> _Exercise aim_
Without the pictures, can you quote each line below exactly?

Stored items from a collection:

-=-=-=-=-

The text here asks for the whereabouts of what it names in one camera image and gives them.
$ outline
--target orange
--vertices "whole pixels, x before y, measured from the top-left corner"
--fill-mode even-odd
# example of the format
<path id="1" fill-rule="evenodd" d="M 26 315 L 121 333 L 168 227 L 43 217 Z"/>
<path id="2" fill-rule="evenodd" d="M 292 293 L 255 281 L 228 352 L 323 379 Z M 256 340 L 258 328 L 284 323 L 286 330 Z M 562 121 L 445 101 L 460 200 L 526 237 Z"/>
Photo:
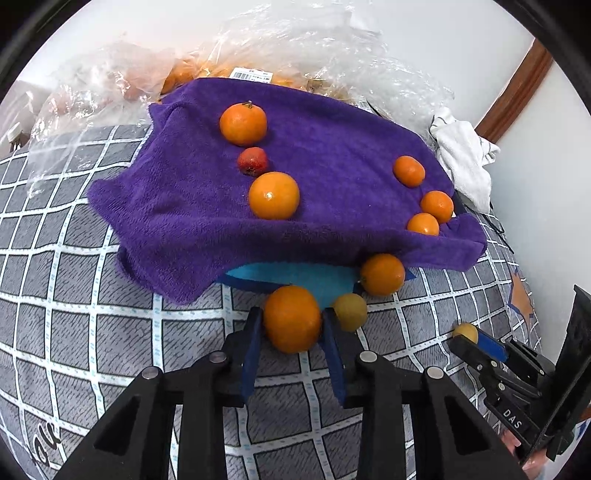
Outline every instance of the orange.
<path id="1" fill-rule="evenodd" d="M 452 219 L 453 201 L 447 193 L 433 190 L 421 200 L 421 210 L 433 215 L 439 223 L 447 223 Z"/>
<path id="2" fill-rule="evenodd" d="M 248 205 L 265 220 L 287 220 L 300 204 L 300 189 L 287 173 L 270 171 L 252 182 Z"/>
<path id="3" fill-rule="evenodd" d="M 262 314 L 271 343 L 280 352 L 305 352 L 320 336 L 320 308 L 305 288 L 289 285 L 267 298 Z"/>
<path id="4" fill-rule="evenodd" d="M 252 102 L 236 103 L 222 114 L 220 130 L 230 143 L 251 147 L 267 134 L 267 116 Z"/>
<path id="5" fill-rule="evenodd" d="M 361 285 L 374 297 L 385 297 L 399 290 L 404 283 L 404 266 L 390 254 L 378 254 L 361 267 Z"/>
<path id="6" fill-rule="evenodd" d="M 398 157 L 392 171 L 400 183 L 410 188 L 418 187 L 425 179 L 425 168 L 408 155 Z"/>
<path id="7" fill-rule="evenodd" d="M 418 213 L 410 219 L 407 230 L 423 235 L 439 235 L 439 223 L 430 213 Z"/>
<path id="8" fill-rule="evenodd" d="M 162 95 L 172 92 L 175 87 L 184 85 L 197 77 L 197 65 L 194 59 L 177 60 L 162 86 Z"/>

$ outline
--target bed
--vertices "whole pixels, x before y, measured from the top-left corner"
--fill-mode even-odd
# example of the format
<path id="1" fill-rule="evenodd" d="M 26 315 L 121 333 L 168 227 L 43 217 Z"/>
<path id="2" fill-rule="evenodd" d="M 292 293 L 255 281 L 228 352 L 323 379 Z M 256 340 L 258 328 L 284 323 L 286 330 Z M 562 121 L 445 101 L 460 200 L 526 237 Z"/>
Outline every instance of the bed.
<path id="1" fill-rule="evenodd" d="M 118 239 L 90 208 L 87 190 L 127 168 L 149 126 L 91 128 L 66 172 L 27 195 L 27 152 L 0 161 L 0 436 L 31 479 L 52 478 L 83 436 L 148 365 L 184 368 L 222 346 L 265 295 L 212 284 L 178 306 L 124 278 Z M 63 144 L 72 140 L 63 135 Z M 60 141 L 54 142 L 57 150 Z M 410 269 L 393 297 L 367 297 L 358 331 L 368 349 L 396 366 L 442 367 L 490 424 L 483 389 L 449 351 L 451 331 L 471 322 L 495 338 L 541 350 L 531 291 L 494 215 L 476 215 L 488 248 L 465 273 Z M 255 392 L 225 410 L 228 478 L 354 478 L 361 413 L 332 394 L 322 350 L 283 355 L 265 343 Z M 177 410 L 169 478 L 176 478 Z M 405 410 L 407 474 L 414 476 Z"/>

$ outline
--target white wall
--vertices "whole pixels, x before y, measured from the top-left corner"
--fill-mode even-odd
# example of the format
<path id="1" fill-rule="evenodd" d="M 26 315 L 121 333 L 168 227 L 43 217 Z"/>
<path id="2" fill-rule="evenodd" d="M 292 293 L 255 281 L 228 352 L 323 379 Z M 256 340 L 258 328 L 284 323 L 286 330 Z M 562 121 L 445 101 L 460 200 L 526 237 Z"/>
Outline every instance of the white wall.
<path id="1" fill-rule="evenodd" d="M 591 116 L 554 65 L 499 142 L 492 201 L 534 292 L 544 353 L 556 360 L 573 284 L 591 291 Z"/>
<path id="2" fill-rule="evenodd" d="M 287 0 L 273 0 L 282 3 Z M 50 85 L 64 60 L 126 39 L 192 50 L 222 21 L 265 0 L 92 0 L 39 50 L 22 80 Z M 476 124 L 519 66 L 531 35 L 492 0 L 369 0 L 391 53 L 456 92 L 453 111 Z"/>

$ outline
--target barcode label
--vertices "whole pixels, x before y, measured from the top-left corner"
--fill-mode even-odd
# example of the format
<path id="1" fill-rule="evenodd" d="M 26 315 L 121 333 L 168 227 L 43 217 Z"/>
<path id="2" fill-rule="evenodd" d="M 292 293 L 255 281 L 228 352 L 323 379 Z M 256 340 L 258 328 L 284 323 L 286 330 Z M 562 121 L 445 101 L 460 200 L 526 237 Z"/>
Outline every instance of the barcode label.
<path id="1" fill-rule="evenodd" d="M 361 98 L 360 98 L 360 99 L 359 99 L 359 100 L 358 100 L 358 101 L 355 103 L 355 106 L 356 106 L 357 108 L 361 108 L 361 110 L 365 110 L 366 112 L 369 112 L 369 113 L 375 113 L 375 112 L 372 110 L 372 108 L 369 106 L 369 102 L 368 102 L 368 101 L 367 101 L 365 98 L 363 98 L 363 97 L 361 97 Z"/>
<path id="2" fill-rule="evenodd" d="M 264 72 L 257 69 L 244 69 L 236 67 L 230 74 L 231 79 L 247 80 L 249 82 L 271 83 L 273 74 L 271 72 Z"/>

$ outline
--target yellow fruit
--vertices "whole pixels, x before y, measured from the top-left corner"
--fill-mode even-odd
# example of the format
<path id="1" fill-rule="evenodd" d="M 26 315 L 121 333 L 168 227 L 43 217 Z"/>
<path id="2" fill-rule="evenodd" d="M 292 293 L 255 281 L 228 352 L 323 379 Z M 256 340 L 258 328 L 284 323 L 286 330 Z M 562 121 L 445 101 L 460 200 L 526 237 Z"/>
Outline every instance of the yellow fruit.
<path id="1" fill-rule="evenodd" d="M 452 336 L 457 337 L 458 335 L 463 335 L 473 343 L 478 343 L 478 330 L 471 323 L 461 323 L 455 327 Z"/>
<path id="2" fill-rule="evenodd" d="M 354 332 L 368 319 L 368 306 L 363 297 L 355 293 L 341 295 L 332 304 L 340 327 L 345 332 Z"/>

-=-=-=-=-

> _Worked solution_
The text here asks for the whereabouts of what it names in one camera image and gives them.
$ outline
--target orange
--vertices "whole pixels, x before y, measured from the top-left corner"
--fill-mode even-odd
# example of the format
<path id="1" fill-rule="evenodd" d="M 26 315 L 121 333 L 168 227 L 43 217 Z"/>
<path id="2" fill-rule="evenodd" d="M 292 293 L 255 281 L 228 352 L 323 379 Z M 256 340 L 258 328 L 284 323 L 286 330 Z M 562 121 L 445 101 L 460 200 L 526 237 Z"/>
Photo:
Outline every instance of the orange.
<path id="1" fill-rule="evenodd" d="M 452 219 L 453 201 L 447 193 L 433 190 L 421 200 L 421 210 L 433 215 L 439 223 L 447 223 Z"/>
<path id="2" fill-rule="evenodd" d="M 248 205 L 265 220 L 287 220 L 300 204 L 300 189 L 287 173 L 270 171 L 252 182 Z"/>
<path id="3" fill-rule="evenodd" d="M 262 314 L 271 343 L 280 352 L 305 352 L 320 336 L 320 308 L 305 288 L 289 285 L 267 298 Z"/>
<path id="4" fill-rule="evenodd" d="M 252 102 L 236 103 L 222 114 L 220 130 L 230 143 L 251 147 L 267 134 L 267 116 Z"/>
<path id="5" fill-rule="evenodd" d="M 361 285 L 374 297 L 385 297 L 399 290 L 404 283 L 404 266 L 390 254 L 378 254 L 361 267 Z"/>
<path id="6" fill-rule="evenodd" d="M 398 157 L 392 171 L 400 183 L 410 188 L 418 187 L 425 179 L 425 168 L 408 155 Z"/>
<path id="7" fill-rule="evenodd" d="M 418 213 L 410 219 L 407 230 L 423 235 L 439 235 L 439 223 L 430 213 Z"/>
<path id="8" fill-rule="evenodd" d="M 162 95 L 172 92 L 175 87 L 184 85 L 197 77 L 197 65 L 194 59 L 177 60 L 162 86 Z"/>

$ outline
--target bed
--vertices "whole pixels, x before y, measured from the top-left corner"
--fill-mode even-odd
# example of the format
<path id="1" fill-rule="evenodd" d="M 26 315 L 121 333 L 168 227 L 43 217 Z"/>
<path id="2" fill-rule="evenodd" d="M 292 293 L 255 281 L 228 352 L 323 379 Z M 256 340 L 258 328 L 284 323 L 286 330 Z M 562 121 L 445 101 L 460 200 L 526 237 Z"/>
Outline every instance of the bed.
<path id="1" fill-rule="evenodd" d="M 118 239 L 90 208 L 87 190 L 127 168 L 149 126 L 91 128 L 66 172 L 27 195 L 27 152 L 0 161 L 0 436 L 31 479 L 52 478 L 83 436 L 148 365 L 184 368 L 222 346 L 265 295 L 212 284 L 178 306 L 124 278 Z M 63 144 L 72 140 L 63 135 Z M 60 141 L 54 142 L 57 150 Z M 410 269 L 393 297 L 367 297 L 358 331 L 368 349 L 396 366 L 442 367 L 490 424 L 483 389 L 449 351 L 451 331 L 471 322 L 495 338 L 541 350 L 531 291 L 494 215 L 476 215 L 488 248 L 465 273 Z M 255 392 L 225 410 L 228 478 L 354 478 L 361 413 L 332 394 L 322 350 L 283 355 L 265 343 Z M 177 410 L 169 478 L 176 478 Z M 405 410 L 407 474 L 414 476 Z"/>

$ outline
--target white wall
--vertices "whole pixels, x before y, measured from the top-left corner"
--fill-mode even-odd
# example of the format
<path id="1" fill-rule="evenodd" d="M 26 315 L 121 333 L 168 227 L 43 217 Z"/>
<path id="2" fill-rule="evenodd" d="M 292 293 L 255 281 L 228 352 L 323 379 Z M 256 340 L 258 328 L 284 323 L 286 330 Z M 562 121 L 445 101 L 460 200 L 526 237 Z"/>
Outline every instance of the white wall.
<path id="1" fill-rule="evenodd" d="M 591 116 L 554 65 L 499 142 L 492 201 L 534 292 L 544 353 L 556 360 L 573 284 L 591 291 Z"/>
<path id="2" fill-rule="evenodd" d="M 287 0 L 273 0 L 282 3 Z M 50 85 L 64 60 L 126 39 L 192 50 L 222 21 L 265 0 L 92 0 L 39 50 L 22 80 Z M 476 124 L 519 66 L 531 35 L 492 0 L 369 0 L 391 53 L 456 92 L 453 111 Z"/>

$ outline
--target barcode label
--vertices "whole pixels, x before y, measured from the top-left corner"
--fill-mode even-odd
# example of the format
<path id="1" fill-rule="evenodd" d="M 26 315 L 121 333 L 168 227 L 43 217 Z"/>
<path id="2" fill-rule="evenodd" d="M 292 293 L 255 281 L 228 352 L 323 379 Z M 256 340 L 258 328 L 284 323 L 286 330 Z M 562 121 L 445 101 L 460 200 L 526 237 Z"/>
Outline every instance of the barcode label.
<path id="1" fill-rule="evenodd" d="M 361 98 L 360 98 L 360 99 L 359 99 L 359 100 L 358 100 L 358 101 L 355 103 L 355 106 L 356 106 L 357 108 L 361 108 L 361 110 L 365 110 L 366 112 L 369 112 L 369 113 L 375 113 L 375 112 L 372 110 L 372 108 L 369 106 L 369 102 L 368 102 L 368 101 L 367 101 L 365 98 L 363 98 L 363 97 L 361 97 Z"/>
<path id="2" fill-rule="evenodd" d="M 264 72 L 257 69 L 244 69 L 236 67 L 230 74 L 231 79 L 247 80 L 249 82 L 271 83 L 273 74 L 271 72 Z"/>

$ outline
--target yellow fruit
--vertices "whole pixels, x before y, measured from the top-left corner"
--fill-mode even-odd
# example of the format
<path id="1" fill-rule="evenodd" d="M 26 315 L 121 333 L 168 227 L 43 217 Z"/>
<path id="2" fill-rule="evenodd" d="M 292 293 L 255 281 L 228 352 L 323 379 Z M 256 340 L 258 328 L 284 323 L 286 330 Z M 562 121 L 445 101 L 460 200 L 526 237 Z"/>
Outline every instance of the yellow fruit.
<path id="1" fill-rule="evenodd" d="M 452 336 L 457 337 L 458 335 L 463 335 L 473 343 L 478 343 L 478 330 L 471 323 L 461 323 L 455 327 Z"/>
<path id="2" fill-rule="evenodd" d="M 354 332 L 368 319 L 368 306 L 363 297 L 355 293 L 341 295 L 332 304 L 340 327 L 345 332 Z"/>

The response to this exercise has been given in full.